SOURCE MATERIAL below:

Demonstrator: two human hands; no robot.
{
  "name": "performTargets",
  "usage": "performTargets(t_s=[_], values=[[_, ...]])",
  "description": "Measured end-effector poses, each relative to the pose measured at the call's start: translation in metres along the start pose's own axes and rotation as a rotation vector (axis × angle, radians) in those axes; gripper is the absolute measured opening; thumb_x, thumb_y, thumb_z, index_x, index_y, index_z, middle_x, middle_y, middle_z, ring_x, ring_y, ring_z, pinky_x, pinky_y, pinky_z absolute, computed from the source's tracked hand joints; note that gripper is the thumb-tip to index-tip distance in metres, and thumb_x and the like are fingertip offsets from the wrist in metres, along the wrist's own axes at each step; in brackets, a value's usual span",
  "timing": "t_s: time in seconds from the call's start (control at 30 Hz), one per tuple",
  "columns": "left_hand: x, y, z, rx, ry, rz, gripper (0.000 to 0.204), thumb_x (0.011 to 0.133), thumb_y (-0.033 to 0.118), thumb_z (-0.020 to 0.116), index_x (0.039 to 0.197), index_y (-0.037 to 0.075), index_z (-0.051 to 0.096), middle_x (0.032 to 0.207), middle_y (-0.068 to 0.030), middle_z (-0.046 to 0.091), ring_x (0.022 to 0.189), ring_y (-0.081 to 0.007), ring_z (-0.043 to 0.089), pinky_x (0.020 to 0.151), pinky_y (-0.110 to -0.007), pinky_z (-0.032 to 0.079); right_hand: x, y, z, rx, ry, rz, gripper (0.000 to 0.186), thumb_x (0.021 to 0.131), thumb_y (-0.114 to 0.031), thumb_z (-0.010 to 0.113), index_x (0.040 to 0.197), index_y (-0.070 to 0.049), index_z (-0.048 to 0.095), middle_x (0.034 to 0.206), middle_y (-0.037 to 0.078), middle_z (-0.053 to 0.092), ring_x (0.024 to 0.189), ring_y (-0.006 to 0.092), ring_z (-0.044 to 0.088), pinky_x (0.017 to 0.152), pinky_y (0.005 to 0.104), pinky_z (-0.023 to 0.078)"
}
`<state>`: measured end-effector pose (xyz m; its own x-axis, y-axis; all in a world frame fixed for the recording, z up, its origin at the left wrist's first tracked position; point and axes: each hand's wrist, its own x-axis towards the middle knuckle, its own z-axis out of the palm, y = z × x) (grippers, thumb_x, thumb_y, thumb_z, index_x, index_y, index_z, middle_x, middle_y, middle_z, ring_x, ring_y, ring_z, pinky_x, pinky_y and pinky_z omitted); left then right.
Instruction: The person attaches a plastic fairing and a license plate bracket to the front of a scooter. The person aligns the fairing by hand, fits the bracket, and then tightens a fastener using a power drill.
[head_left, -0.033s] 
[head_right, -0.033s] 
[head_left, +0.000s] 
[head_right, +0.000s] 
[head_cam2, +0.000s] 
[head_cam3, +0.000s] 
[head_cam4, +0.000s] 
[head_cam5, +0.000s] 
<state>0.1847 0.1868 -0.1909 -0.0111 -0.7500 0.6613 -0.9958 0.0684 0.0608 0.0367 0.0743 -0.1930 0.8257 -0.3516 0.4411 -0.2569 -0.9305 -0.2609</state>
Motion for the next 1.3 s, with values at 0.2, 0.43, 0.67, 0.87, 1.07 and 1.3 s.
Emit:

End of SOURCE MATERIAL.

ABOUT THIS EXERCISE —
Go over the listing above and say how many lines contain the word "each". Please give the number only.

EXERCISE ANSWER —
2